Australia’s coal production and exports were much harder hit, and are expected to lose about 4.4% of the country’s metallurgical coal output and 5.6% of its met coal exports in the year ending in June 2012. As with iron ore, Australia exports more met coal than any other country in the world, about 60% of the world’s total.

Chinese demand for iron ore is a bit harder to pin down. Steel prices have fallen as a result of government’s tightening of lending policies. Domestic demand for steel has fallen for the same reason. If builders can’t get loans for new construction, then less steel is needed.

The irony is that China produced more steel in May, over 60 million metric tons, than in any other single month ever. That doesn’t sound much like a tight market. And the Chinese are thought to have been working through inventories, meaning that if the country’s mills want to make more steel they’ll have to buy more iron ore and met coal.

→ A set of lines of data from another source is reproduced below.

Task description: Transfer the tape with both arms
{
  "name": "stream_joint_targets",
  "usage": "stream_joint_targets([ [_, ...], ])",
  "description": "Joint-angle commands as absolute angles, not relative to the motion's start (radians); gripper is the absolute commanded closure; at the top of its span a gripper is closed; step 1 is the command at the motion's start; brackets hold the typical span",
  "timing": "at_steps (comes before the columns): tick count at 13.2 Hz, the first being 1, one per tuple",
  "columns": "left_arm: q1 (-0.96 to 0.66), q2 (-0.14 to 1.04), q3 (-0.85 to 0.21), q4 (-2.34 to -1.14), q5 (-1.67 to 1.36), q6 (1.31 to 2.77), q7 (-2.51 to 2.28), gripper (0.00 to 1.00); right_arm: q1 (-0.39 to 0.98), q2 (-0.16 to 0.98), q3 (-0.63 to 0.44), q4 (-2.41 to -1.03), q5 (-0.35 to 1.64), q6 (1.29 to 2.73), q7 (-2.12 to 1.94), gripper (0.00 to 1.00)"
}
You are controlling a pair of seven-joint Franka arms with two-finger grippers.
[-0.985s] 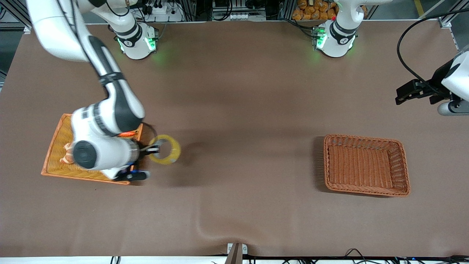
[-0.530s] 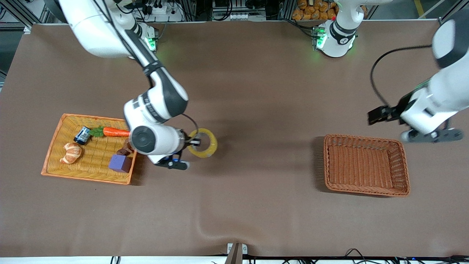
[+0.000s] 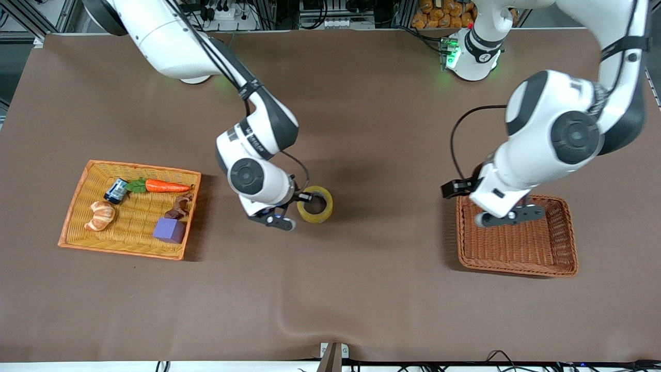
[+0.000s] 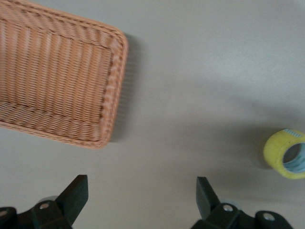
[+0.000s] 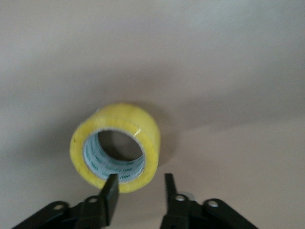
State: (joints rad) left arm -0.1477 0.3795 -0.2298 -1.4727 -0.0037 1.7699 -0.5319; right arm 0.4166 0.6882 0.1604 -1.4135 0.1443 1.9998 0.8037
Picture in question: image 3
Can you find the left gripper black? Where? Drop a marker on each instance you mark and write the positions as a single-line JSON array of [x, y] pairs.
[[456, 188]]

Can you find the orange toy carrot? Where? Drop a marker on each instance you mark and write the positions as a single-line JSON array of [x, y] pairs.
[[165, 186]]

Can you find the brown wicker basket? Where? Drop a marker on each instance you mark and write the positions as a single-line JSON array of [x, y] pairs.
[[516, 250]]

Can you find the metal table edge bracket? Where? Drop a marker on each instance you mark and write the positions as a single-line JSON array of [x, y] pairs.
[[333, 356]]

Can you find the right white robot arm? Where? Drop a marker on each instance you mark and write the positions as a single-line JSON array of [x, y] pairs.
[[170, 46]]

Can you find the brown table cloth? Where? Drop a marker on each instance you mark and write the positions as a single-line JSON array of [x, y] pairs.
[[361, 284]]

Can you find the toy croissant bread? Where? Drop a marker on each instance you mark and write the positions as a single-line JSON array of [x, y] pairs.
[[100, 216]]

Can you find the purple cube block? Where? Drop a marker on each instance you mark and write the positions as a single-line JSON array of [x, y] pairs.
[[169, 231]]

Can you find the blue small can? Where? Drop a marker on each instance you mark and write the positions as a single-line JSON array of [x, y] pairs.
[[116, 191]]

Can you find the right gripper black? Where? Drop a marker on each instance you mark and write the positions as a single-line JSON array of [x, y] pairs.
[[299, 198]]

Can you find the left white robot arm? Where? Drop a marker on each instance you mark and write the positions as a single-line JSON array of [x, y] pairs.
[[563, 134]]

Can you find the white power strip with plugs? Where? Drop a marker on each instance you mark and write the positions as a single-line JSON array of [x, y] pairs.
[[230, 14]]

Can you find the orange packaged bread pile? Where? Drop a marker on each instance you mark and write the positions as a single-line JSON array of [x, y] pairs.
[[439, 15]]

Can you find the orange-rimmed yellow wicker tray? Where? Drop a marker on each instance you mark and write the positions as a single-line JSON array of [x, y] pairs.
[[88, 237]]

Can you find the aluminium frame profile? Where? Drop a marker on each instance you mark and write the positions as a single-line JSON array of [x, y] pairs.
[[46, 18]]

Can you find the brown small figurine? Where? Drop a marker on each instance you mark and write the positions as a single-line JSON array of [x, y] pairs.
[[179, 206]]

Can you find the yellowish clear tape roll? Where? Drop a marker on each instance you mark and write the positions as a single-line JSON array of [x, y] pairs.
[[325, 212]]

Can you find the small white power strip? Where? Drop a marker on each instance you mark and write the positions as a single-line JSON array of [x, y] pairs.
[[341, 22]]

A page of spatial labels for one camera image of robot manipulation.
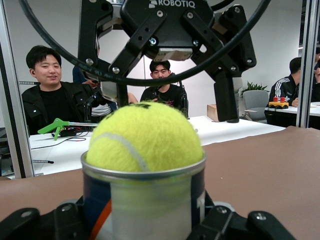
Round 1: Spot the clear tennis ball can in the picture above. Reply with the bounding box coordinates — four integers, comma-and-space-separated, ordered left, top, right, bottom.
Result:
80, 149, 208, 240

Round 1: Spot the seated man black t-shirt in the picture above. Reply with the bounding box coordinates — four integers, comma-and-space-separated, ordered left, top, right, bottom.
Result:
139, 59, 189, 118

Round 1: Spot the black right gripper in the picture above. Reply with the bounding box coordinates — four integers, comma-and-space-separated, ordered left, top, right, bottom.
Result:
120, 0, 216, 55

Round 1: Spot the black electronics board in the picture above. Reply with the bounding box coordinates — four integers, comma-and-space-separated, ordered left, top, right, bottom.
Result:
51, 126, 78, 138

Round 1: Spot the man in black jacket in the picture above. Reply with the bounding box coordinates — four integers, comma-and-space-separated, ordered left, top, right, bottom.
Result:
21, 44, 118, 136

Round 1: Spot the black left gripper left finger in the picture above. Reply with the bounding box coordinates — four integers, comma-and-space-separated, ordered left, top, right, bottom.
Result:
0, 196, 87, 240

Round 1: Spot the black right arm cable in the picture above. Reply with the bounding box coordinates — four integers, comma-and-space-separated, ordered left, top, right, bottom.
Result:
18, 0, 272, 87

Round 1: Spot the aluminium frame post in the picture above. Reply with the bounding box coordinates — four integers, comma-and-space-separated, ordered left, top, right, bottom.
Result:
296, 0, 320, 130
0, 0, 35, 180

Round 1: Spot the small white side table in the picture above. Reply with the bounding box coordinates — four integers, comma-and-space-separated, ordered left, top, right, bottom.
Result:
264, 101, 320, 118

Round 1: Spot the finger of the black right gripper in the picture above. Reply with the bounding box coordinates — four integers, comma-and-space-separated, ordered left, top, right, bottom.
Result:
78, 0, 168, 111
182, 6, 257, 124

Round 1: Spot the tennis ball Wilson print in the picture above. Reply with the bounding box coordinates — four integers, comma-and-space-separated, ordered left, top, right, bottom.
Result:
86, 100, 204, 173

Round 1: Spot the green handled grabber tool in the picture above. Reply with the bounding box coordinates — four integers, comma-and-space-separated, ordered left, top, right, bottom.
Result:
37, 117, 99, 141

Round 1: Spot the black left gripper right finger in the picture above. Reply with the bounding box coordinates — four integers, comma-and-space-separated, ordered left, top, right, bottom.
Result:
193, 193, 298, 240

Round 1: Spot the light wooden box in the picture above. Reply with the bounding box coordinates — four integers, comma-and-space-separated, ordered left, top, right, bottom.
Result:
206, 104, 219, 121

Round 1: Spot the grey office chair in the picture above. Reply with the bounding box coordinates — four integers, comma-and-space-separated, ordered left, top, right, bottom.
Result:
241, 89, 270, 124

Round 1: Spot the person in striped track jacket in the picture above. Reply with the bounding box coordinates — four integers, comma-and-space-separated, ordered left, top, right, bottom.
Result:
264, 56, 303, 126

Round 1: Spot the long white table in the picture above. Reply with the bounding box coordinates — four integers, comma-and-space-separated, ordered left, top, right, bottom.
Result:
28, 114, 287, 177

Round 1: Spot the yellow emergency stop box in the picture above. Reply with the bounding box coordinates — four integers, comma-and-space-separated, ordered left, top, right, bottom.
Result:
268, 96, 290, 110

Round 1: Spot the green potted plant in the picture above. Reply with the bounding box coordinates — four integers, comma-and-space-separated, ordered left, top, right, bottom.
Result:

Not only that, but they’ll have to ship it to China. And that’s very cheap now, much to the dismay of shippers like Diana Shipping Inc. (NYSE: DSX), Genco Shipping & Trading Ltd. (NYSE: GNK), Excel Maritime Carriers, Ltd. (NYSE: EXM), and Eagle Bulk Shipping Inc. (NASDAQ: EGLE).

Shippers are struggling. Many ordered new ships at the top of the market in early 2008, and now there are too many to fill with cargoes. The Baltic Dry Index, which tracks rates for dry bulk shippers, has rissen from its recent bottom of around 1,050 to around 1,420, still almost 90% down from more than 11,000 in June of 2008.

Some, like Diana, had already negotiated rates so haven’t suffered quite as much, but Genco, Eagle, and Excel have been hit worse. Shippers are reducing sailing speeds by nearly a third, which means more days on the water and less fuel used. But that’s not a long-term solution to their problems.

While there really are no winners here, there may be some real values. Diana is trading at $11.00 today, just above the low of its 52-week range of $10.46-$14.23. The company’s trailing P/E is 6.71 and its forward P/e is 11.47. The price/book ratio is 0.78.

Genco, trading at $7.64 today, is also close to the bottom of its 52-week range of $6.28-$18.08. Genco’s trailing P/E is 2.23 and its price/book ratio is 0.23.

Excel posted a new 52-week low today to set its new range at $2.96-$6.63. The stock’s trailing P/E is 1.31 and its price/book ratio is 0.15.

Eagle is trading at $2.35 today, with pennies of the low in its 52-week range of $2.25-$5.75. The trailing P/E is 8.74 and the forward P/E is 26.22. The stock’s price/book ratio is 0.22.

The very low price/book ratios indicate either that the company is a terrific bargain, or that it’s dead on its feet.